Download or read book Reason for the Hope Within written by Michael J. Murray and published by Wm. B. Eerdmans Publishing. This book was released on 1999 with total page 450 pages. Available in PDF, EPUB and Kindle. Book excerpt: During the last two decades there has been a renaissance in the field of Christian philosophy. Unfortunately, most of this excellent work has not reached general readers. Reason for the Hope Within was produced specifically to make available the best of contemporary Christian philosophy in a clear, accessible -- and highly relevant -- manner. Fourteen of America's rising Christian philosophers here cover many of the traditional themes of Christian apologetics (arguments for the existence of God, the problem of evil, the possibility of miracles) as well as topics of special relevance to today's world (Eastern religions, Christianity and science, Christianity and ethics, the existence of heaven and hell).
Download or read book Post Traditional Public Administration Theory written by David John Farmer and published by Routledge. This book was released on 2021-03-23 with total page 405 pages. Available in PDF, EPUB and Kindle. Book excerpt: This book describes what is argued to be the most effective way of doing public administration thinking. Its aim is to encourage governments to govern fundamentally better in terms of policy and administration. A better understanding of context and identities, imaginization, epistemic pluralism, anti-administration, and the context of economics are examples of what is critical for high effectiveness. The pieces included in this book have been handpicked from the vast academic collection that David Farmer has authored over the last thirty years and which were published in the Journal of Administrative Theory and Praxis and the Journal of Public Administration Education. Collectively, these chapters are intended to help governments use post-traditional public administration theory in order to achieve better praxis.
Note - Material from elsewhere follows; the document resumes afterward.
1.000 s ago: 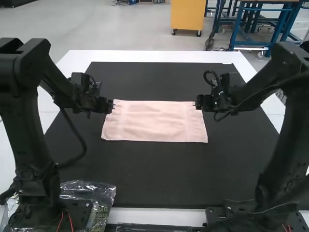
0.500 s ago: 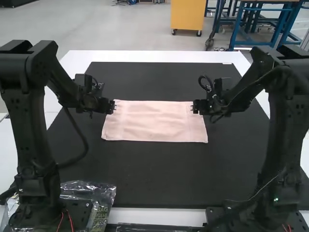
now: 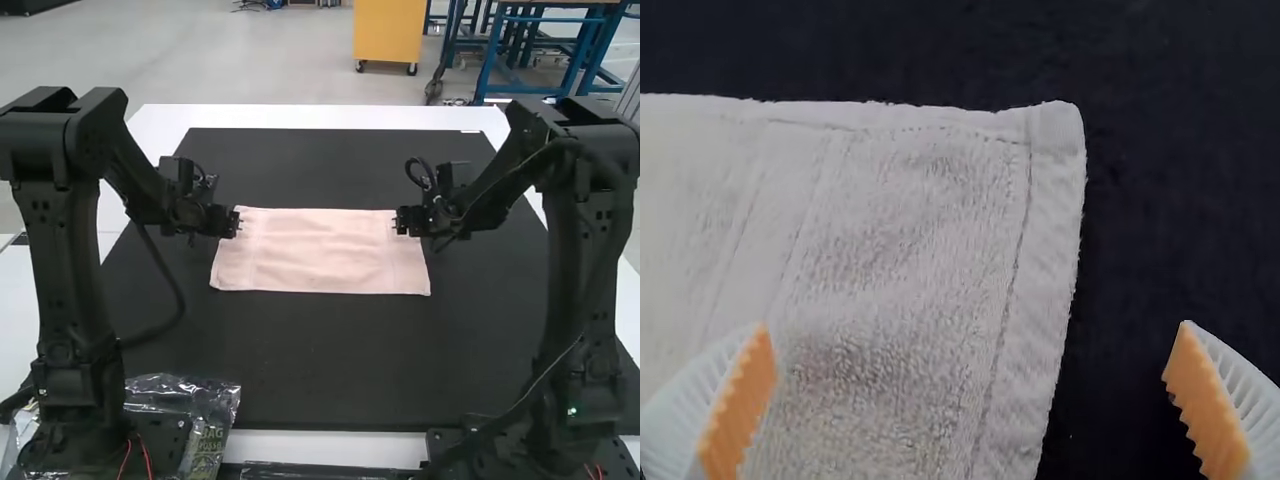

Download or read book Facilitating Mid Career Faculty Programs written by Diane E. Boyd and published by Taylor & Francis. This book was released on 2024-11-11 with total page 192 pages. Available in PDF, EPUB and Kindle. Book excerpt: This resource-rich guidebook supports faculty developers through the process of planning, facilitating, and assessing programs for mid-career faculty. Framing chapters draw from existing scholarship, national surveys, and the authors’ pilot program to prepare faculty developers to launch their own initiatives. The heart of the book details program modules, including their focus (e.g., identifying values, envisioning a meaningful career, claiming agency, advocating for oneself, planning to thrive), instructions for preparing and facilitating a workshop and a faculty learning community, and facilitator reflection questions. Resisting the message that faculty developers should do more, this book eases their workload by providing evidence-based resources that allow for flexibility and creativity. This guidance, supplemented by ready-to-use online materials, equips facilitators to lead their mid-career faculty participants through critical self-reflection, meaningful conversations, and practical activities to plan for their own version of thriving.